Skip to content

Hardware Acceleration

inference4j supports GPU and hardware acceleration via ONNX Runtime execution providers. The .sessionOptions() API is available on every model wrapper.

CoreML (macOS)

CoreML is bundled in the standard ONNX Runtime dependency on macOS — no additional setup needed.

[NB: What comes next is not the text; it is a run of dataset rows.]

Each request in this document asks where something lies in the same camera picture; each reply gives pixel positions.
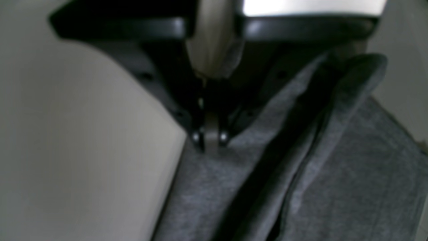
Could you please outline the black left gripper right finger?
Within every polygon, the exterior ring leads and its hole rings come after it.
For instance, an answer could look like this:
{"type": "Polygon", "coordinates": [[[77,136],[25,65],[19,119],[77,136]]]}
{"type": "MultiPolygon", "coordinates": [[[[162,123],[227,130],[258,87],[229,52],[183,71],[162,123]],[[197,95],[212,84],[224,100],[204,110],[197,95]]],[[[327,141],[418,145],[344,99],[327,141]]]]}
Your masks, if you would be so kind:
{"type": "Polygon", "coordinates": [[[229,72],[219,85],[219,145],[254,122],[285,83],[319,55],[366,40],[379,0],[236,0],[229,72]]]}

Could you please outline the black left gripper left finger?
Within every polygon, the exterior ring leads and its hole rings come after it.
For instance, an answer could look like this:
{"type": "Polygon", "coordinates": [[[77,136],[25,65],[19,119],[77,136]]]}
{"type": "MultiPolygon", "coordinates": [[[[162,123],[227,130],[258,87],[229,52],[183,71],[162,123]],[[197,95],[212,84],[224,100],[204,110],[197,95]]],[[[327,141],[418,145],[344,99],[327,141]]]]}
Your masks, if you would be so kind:
{"type": "Polygon", "coordinates": [[[95,47],[127,70],[203,151],[203,86],[186,48],[197,8],[197,0],[72,0],[49,23],[60,38],[95,47]]]}

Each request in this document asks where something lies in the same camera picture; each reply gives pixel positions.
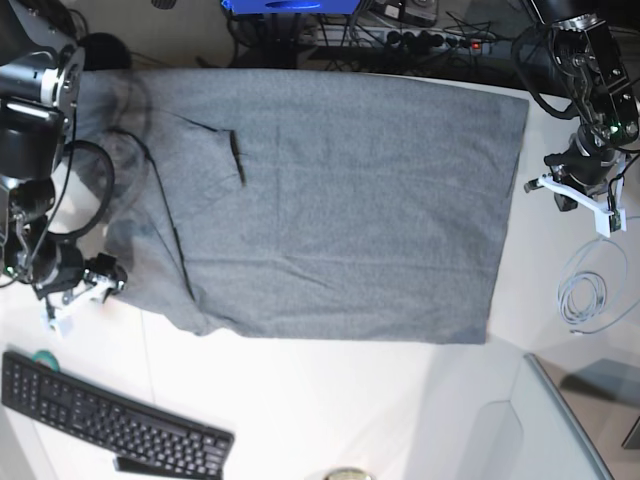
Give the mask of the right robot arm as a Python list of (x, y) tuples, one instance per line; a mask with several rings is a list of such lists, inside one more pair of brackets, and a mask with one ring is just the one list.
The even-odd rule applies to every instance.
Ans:
[[(99, 146), (76, 137), (77, 99), (85, 51), (65, 7), (57, 1), (1, 4), (1, 272), (33, 288), (40, 299), (84, 283), (108, 296), (127, 275), (101, 253), (84, 258), (76, 242), (104, 216), (115, 171)], [(103, 164), (106, 186), (87, 224), (69, 233), (50, 226), (63, 195), (52, 176), (77, 151)]]

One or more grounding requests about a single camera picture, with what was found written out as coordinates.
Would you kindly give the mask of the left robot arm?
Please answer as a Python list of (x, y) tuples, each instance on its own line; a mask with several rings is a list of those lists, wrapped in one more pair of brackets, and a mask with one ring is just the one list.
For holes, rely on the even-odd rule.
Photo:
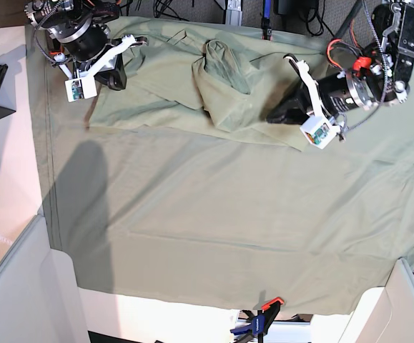
[(326, 48), (329, 65), (336, 73), (315, 81), (314, 97), (307, 84), (299, 81), (292, 92), (267, 115), (269, 124), (301, 125), (315, 113), (330, 122), (356, 108), (403, 103), (410, 91), (414, 68), (414, 5), (409, 1), (384, 1), (373, 11), (365, 10), (373, 41), (361, 47), (354, 36), (353, 20), (364, 1), (356, 1), (347, 18)]

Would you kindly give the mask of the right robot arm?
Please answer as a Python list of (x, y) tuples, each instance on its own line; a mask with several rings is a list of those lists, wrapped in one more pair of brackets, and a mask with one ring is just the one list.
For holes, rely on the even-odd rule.
[(122, 43), (107, 26), (120, 17), (119, 1), (30, 1), (24, 13), (34, 27), (32, 41), (68, 79), (90, 71)]

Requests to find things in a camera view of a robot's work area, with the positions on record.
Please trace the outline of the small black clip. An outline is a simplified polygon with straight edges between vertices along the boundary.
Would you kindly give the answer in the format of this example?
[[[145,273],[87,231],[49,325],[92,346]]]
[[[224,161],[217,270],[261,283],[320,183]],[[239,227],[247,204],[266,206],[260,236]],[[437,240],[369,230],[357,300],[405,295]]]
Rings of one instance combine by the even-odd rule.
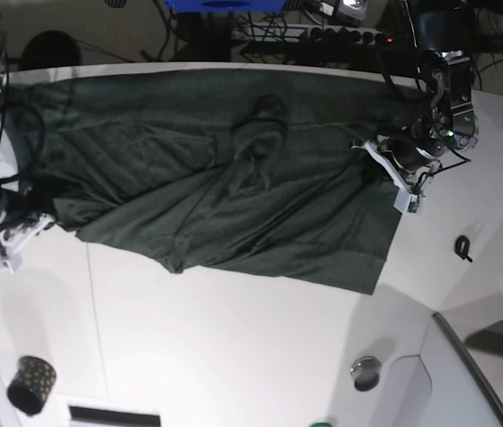
[[[470,239],[465,235],[460,235],[457,237],[454,243],[453,251],[460,259],[467,262],[472,262],[473,259],[470,256],[470,246]]]

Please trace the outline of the black patterned cup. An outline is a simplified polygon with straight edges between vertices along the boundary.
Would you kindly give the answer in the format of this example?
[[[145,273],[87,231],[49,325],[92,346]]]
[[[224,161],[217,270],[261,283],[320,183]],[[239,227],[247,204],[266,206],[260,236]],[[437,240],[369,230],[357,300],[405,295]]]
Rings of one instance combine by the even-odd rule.
[[[17,362],[17,372],[10,382],[6,395],[10,403],[27,416],[42,412],[57,373],[53,366],[41,358],[23,356]]]

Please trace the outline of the round metal table grommet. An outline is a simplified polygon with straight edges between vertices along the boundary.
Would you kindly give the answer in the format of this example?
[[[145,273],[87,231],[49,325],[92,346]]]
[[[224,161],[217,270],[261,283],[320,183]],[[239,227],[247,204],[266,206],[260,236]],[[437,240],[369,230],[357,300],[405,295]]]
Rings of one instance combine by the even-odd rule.
[[[364,356],[353,362],[350,375],[354,388],[360,392],[371,391],[380,381],[382,364],[373,356]]]

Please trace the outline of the white power strip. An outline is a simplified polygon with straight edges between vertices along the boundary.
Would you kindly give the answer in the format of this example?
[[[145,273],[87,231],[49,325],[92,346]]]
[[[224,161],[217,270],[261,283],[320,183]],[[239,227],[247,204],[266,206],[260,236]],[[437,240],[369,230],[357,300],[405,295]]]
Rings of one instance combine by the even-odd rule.
[[[231,32],[237,42],[254,43],[306,43],[329,42],[332,44],[389,44],[394,34],[374,28],[351,28],[337,25],[285,24],[283,22],[243,22]]]

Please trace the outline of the blue bin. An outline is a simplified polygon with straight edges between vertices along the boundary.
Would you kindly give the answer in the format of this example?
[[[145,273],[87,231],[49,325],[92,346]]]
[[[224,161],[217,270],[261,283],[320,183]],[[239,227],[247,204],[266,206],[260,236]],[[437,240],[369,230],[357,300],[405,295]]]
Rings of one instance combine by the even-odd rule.
[[[165,5],[185,12],[280,12],[285,0],[166,0]]]

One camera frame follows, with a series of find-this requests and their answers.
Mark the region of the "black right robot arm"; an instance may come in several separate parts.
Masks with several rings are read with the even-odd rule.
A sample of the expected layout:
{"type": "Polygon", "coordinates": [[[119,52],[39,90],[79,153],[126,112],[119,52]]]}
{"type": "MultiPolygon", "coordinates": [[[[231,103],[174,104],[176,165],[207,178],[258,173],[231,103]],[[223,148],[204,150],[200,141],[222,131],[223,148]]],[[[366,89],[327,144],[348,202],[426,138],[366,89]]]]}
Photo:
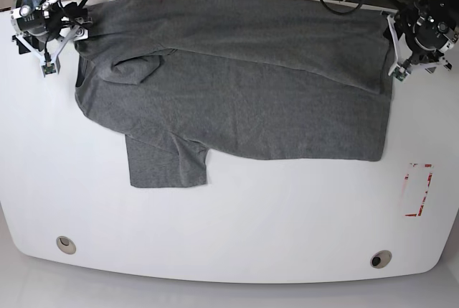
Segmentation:
{"type": "Polygon", "coordinates": [[[87,39],[93,21],[85,7],[88,0],[15,0],[10,21],[11,37],[20,55],[38,58],[43,76],[60,71],[59,55],[68,42],[87,39]]]}

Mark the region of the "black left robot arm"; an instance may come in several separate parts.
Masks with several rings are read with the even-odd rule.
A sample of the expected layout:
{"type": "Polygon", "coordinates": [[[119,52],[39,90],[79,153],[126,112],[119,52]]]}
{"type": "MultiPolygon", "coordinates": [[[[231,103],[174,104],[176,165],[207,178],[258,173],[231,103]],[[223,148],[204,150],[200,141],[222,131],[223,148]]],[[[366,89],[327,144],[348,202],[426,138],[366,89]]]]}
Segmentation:
{"type": "Polygon", "coordinates": [[[387,16],[394,48],[388,75],[403,81],[415,70],[451,70],[445,53],[458,43],[458,0],[387,1],[397,10],[387,16]]]}

try (var classifier = ResNetClassifier.builder()
        .sessionOptions(opts -> opts.addCoreML())
        .build()) {
    classifier.classify(Path.of("cat.jpg"));
}

CUDA (Linux/Windows)

For NVIDIA GPU acceleration, swap the ONNX Runtime dependency:

implementation('io.github.inference4j:inference4j-core:${inference4jVersion}') {
    exclude group: 'com.microsoft.onnxruntime', module: 'onnxruntime'
}
implementation 'com.microsoft.onnxruntime:onnxruntime_gpu:${onnxruntimeVersion}'
<dependency>
    <groupId>io.github.inference4j</groupId>
    <artifactId>inference4j-core</artifactId>
    <version>${inference4jVersion}</version>
    <exclusions>
        <exclusion>
            <groupId>com.microsoft.onnxruntime</groupId>
            <artifactId>onnxruntime</artifactId>
        </exclusion>
    </exclusions>
</dependency>
<dependency>
    <groupId>com.microsoft.onnxruntime</groupId>
    <artifactId>onnxruntime_gpu</artifactId>
    <version>${onnxruntimeVersion}</version>
</dependency>

Then enable CUDA in the builder:

try (var classifier = ResNetClassifier.builder()
        .sessionOptions(opts -> opts.addCUDA(0))  // device ID 0
        .build()) {
    classifier.classify(Path.of("cat.jpg"));
}

The sessionOptions API

Every model wrapper exposes .sessionOptions(SessionConfigurer) in its builder. SessionConfigurer is a @FunctionalInterface that receives the ONNX Runtime SessionOptions:

@FunctionalInterface
public interface SessionConfigurer {
    void configure(OrtSession.SessionOptions options) throws OrtException;
}

This gives you full access to ONNX Runtime configuration:

.sessionOptions(opts -> {
    opts.addCoreML();
    opts.setIntraOpNumThreads(4);
})

Common options

Method Description
opts.addCoreML() Enable CoreML (macOS)
opts.addCUDA(deviceId) Enable CUDA (Linux/Windows)
opts.setIntraOpNumThreads(n) Set number of threads for intra-op parallelism
opts.setInterOpNumThreads(n) Set number of threads for inter-op parallelism
opts.setOptimizationLevel(level) Set graph optimization level

Benchmarks on Apple Silicon (M-series)

Model Capability CPU CoreML Speedup
ResNet-50 Image Classification 37 ms 10 ms 3.7x
CRAFT Text Detection 831 ms 153 ms 5.4x

Measured with 3 warmup runs + 10 timed runs.

Tips

  • CoreML is available on macOS only. The addCoreML() call will fail on other platforms.
  • CUDA requires the onnxruntime_gpu artifact and a compatible NVIDIA driver + CUDA toolkit.
  • If the execution provider fails to initialize, ONNX Runtime silently falls back to CPU. Check logs for warnings.
  • For production workloads, benchmark both CPU and GPU — small models (like MiniLM) may be faster on CPU due to GPU data transfer overhead.
  • .sessionOptions() is composable — you can set multiple options in a single lambda.